Saria considered himself a German and ideologically joined National Socialism. After the Italian occupation of the central-southern part of Slovenia in 1941, the newly formed Province of Ljubljana was made up of less than a third of pre-WWII Slovenia with one fourth of its population. University of Ljubljana lost most of its hinterland, its future was questionable and Saria searched for a suitable position in the German Reich. He found it in the city nearest to his birthplace, which replaced Ptuj as the center of Styria after the defeat of Hungarian army with its allies in the Battle of Mohács, and in 1942 started to teach Roman antiquity and epigraphy at the University of Graz. Though he kept an apolitical attitude in his texts from the war period, Saria, for no apparent reason, applied for membership in the Nazi Party in June 1944 and was officially accepted in January 1945. This decision proved fatal for his academic career – immediately after the capitulation of Germany in 1945 he was forced into early retirement.
From 1947 onwards he wrote several articles on ancient and modern history, intellectual history, cultural policy, and questions of ethnicity in south-eastern Europe. After 1949 he led excavations in Austria, on behalf of the Austrian Archaeological Institute at the Austrian Academy of Sciences, in Sankt Pölten, in Winden am See and especially between the villages Bruckneudorf and Parndorf. Between 1949 and 1955 a villa complex with the palatial main building, a large number of outbuildings and surrounding walls was uncovered here. The floor mosaics in the main building, over 300 m2 in size are the largest such find in Austria. From 1953 to 1966, Saria was a freelance researcher at the Southeast Institute in Munich. Here his language abilities and diverse specialist knowledge, his familiarity with the historical and cultural circumstances in the South Slavic countries, his practical sense to deal with various agendas carefully and quickly were all put to good use.
Personal life and death
In his Belgrade years Saria visited the village Nova Ševa, now Ravno Selo in Bačka, 150 km to thenorthwest of Belgrade, where pre-WWII a large share of inhabitants were of German origin. He met a local girl, Jolanthe, maiden name Hartmann, born 1904, 11 years younger than him. In February 1928 they married in Nova Ševa.

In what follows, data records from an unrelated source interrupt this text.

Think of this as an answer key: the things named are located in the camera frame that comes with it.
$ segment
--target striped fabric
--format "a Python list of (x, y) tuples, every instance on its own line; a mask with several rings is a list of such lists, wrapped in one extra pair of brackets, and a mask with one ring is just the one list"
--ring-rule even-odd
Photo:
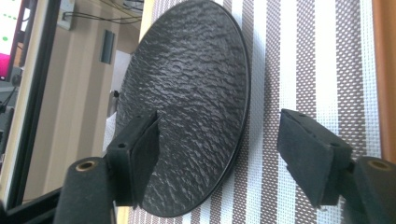
[[(153, 22), (182, 0), (157, 0)], [(252, 63), (251, 108), (229, 179), (176, 218), (130, 210), (130, 223), (343, 223), (342, 206), (313, 209), (276, 152), (279, 111), (303, 112), (380, 157), (370, 0), (217, 0), (235, 17)]]

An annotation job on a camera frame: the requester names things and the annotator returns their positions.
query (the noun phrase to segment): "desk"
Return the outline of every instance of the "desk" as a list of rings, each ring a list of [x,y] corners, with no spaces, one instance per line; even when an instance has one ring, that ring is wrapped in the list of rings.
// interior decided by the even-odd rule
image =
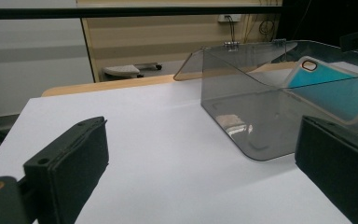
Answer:
[[[73,94],[73,93],[81,93],[81,92],[89,92],[89,91],[107,91],[112,89],[148,86],[148,85],[156,85],[156,84],[169,83],[169,82],[174,82],[173,75],[166,75],[160,77],[131,78],[125,80],[118,80],[118,81],[55,87],[44,91],[42,93],[42,96],[65,95],[65,94]]]
[[[201,108],[200,84],[31,99],[0,147],[0,175],[20,179],[61,133],[105,116],[110,164],[76,223],[350,223],[293,154],[244,156]]]

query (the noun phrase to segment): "beige wall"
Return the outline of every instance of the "beige wall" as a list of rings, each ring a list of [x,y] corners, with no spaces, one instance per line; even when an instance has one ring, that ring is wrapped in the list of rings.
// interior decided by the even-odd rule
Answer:
[[[264,15],[242,15],[241,21],[235,23],[236,40],[262,41],[264,36],[258,27],[265,18]],[[184,60],[190,52],[203,46],[231,40],[229,23],[218,22],[217,15],[84,19],[83,24],[97,81],[106,66]]]

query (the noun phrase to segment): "clear acrylic container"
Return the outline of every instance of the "clear acrylic container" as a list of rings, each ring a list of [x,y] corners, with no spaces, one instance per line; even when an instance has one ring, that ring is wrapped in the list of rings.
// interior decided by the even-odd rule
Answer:
[[[295,152],[303,115],[358,133],[358,52],[311,41],[205,48],[201,105],[258,161]]]

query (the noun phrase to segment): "wooden table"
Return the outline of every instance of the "wooden table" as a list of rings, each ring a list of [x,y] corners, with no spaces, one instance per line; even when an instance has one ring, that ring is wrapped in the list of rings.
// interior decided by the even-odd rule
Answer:
[[[295,65],[296,64],[294,62],[265,64],[249,73],[278,70],[278,69],[292,69]],[[182,76],[176,76],[175,79],[173,79],[173,77],[174,75],[165,75],[159,77],[131,78],[131,79],[117,80],[117,81],[55,87],[44,91],[42,93],[42,96],[55,96],[55,95],[74,94],[74,93],[89,92],[89,91],[107,91],[112,89],[122,89],[128,87],[148,86],[148,85],[174,82],[175,79],[178,81],[184,81],[189,79],[201,78],[201,73],[184,74]]]
[[[89,92],[89,91],[107,91],[112,89],[122,89],[128,87],[163,84],[163,83],[169,83],[174,81],[175,80],[173,80],[173,75],[166,75],[160,77],[132,78],[132,79],[125,79],[125,80],[118,80],[118,81],[55,87],[44,91],[42,93],[42,96],[65,95],[65,94],[74,94],[74,93]]]

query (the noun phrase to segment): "table surface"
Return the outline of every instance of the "table surface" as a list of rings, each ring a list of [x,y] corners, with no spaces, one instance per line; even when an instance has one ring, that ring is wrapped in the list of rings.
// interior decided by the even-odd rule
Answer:
[[[31,99],[0,175],[75,123],[104,116],[109,165],[76,223],[350,223],[294,155],[244,156],[200,106],[200,80]]]

They lived in Ljubljana, before relocating first to Ptuj in the spring 1942 and to Graz in December 1943, and had two daughters, Reingard Jolanta and Gertruda Katarina.

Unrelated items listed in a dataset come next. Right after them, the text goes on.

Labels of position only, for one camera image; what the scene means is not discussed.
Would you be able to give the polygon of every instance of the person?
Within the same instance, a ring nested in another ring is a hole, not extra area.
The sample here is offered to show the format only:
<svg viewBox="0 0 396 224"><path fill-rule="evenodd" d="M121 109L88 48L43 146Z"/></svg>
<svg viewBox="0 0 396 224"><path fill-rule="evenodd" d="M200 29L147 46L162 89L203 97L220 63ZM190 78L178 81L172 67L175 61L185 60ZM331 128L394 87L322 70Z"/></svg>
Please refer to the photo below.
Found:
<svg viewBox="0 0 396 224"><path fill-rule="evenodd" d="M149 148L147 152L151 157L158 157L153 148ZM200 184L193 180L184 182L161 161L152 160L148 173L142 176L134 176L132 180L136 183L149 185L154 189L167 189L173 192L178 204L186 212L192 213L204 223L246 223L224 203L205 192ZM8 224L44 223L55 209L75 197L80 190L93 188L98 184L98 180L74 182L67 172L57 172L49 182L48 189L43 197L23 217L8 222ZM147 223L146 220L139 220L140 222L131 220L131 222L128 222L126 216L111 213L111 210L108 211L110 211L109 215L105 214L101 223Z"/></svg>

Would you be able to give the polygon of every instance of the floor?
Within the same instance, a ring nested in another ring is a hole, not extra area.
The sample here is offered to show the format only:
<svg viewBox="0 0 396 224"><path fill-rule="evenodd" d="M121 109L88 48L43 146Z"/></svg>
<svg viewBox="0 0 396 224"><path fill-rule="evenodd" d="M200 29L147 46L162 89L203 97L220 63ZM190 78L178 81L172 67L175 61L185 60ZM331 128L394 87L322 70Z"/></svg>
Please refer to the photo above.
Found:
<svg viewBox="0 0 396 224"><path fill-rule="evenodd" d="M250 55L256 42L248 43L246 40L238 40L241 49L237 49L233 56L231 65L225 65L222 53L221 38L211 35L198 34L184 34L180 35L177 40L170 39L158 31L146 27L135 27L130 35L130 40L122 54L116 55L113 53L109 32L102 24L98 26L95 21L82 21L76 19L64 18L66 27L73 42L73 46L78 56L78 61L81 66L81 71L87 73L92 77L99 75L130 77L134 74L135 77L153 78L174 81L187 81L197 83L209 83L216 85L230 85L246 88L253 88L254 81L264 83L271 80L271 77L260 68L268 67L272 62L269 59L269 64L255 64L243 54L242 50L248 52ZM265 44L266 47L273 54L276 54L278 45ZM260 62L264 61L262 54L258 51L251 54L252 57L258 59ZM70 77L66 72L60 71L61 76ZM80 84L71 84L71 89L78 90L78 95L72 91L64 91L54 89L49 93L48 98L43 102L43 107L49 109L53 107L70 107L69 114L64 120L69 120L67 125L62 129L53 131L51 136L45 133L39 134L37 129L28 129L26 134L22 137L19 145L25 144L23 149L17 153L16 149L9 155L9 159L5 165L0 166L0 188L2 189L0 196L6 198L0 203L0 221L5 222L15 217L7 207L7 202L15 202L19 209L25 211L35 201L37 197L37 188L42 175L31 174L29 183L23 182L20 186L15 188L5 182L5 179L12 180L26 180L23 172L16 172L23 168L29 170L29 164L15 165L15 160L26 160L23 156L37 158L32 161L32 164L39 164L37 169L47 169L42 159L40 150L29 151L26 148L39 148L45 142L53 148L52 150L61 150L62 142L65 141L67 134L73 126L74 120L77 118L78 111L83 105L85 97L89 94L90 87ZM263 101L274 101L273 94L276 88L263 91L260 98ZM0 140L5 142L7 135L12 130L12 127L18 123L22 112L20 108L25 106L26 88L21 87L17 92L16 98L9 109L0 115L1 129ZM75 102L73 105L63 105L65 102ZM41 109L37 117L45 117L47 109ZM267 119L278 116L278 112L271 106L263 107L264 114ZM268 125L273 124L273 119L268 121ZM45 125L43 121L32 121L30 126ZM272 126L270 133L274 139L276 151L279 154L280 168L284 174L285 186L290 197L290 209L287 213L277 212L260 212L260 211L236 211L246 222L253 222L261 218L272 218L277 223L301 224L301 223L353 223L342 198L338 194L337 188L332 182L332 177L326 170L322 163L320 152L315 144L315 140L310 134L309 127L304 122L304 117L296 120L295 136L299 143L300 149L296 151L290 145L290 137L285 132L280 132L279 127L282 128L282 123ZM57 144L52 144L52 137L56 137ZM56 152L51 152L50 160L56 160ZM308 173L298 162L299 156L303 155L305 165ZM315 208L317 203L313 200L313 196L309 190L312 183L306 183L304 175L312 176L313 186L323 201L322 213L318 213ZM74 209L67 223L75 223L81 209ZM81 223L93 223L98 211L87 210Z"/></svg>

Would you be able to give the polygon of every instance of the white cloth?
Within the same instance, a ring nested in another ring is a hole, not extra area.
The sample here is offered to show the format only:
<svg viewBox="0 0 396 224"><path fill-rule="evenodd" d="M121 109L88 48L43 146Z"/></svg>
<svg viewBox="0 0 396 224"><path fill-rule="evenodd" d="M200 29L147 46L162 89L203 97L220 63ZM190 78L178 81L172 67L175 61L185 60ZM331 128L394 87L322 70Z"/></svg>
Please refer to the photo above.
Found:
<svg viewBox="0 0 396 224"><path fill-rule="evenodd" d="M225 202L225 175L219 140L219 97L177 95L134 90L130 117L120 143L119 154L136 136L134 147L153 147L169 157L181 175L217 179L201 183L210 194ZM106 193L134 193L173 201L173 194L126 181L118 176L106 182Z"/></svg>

In 1970 Saria suffered a mild stroke, in 1971 he underwent a surgery. He recovered well and a month before his death he served as a guide on a day trip organized by the Historical Society of Styria. Saria died of heart failure in Graz June 3, 1974, two days before his 81st birthday. His last scientific work was in Slovenian, about his hometown: an "Overview of the Topography of Poetovio". It was published posthumously in Maribor, in the journal Časopis za zgodovino in narodopisje together with his obituary.
Legacy
Professor Saria's work was largely devoted to the study of antiquities in the South Slavic countries. He had a particularly thorough knowledge of the antiquity in Slovenia, and to address its issues, what was missed and needed, he was preparing an outline of the history of theclassical antiquity for the eastern-Alpine region. Unfortunately WWII and his personal decisions related to it prevented him from completing this work. Nevertheless his extensive opus, not only articles in scientific journals but especially selectively written lexical-analytic reviews for the Practical encyclopedia of classical antiquity and entries in many other lexicons will continue to inform the world about the state of ancient Roman studies for places such as Nauportus, Neviodunum, Ocra pass below the Nanos plateau, Poetovio, Stobi, Ulpianum or Viminacium.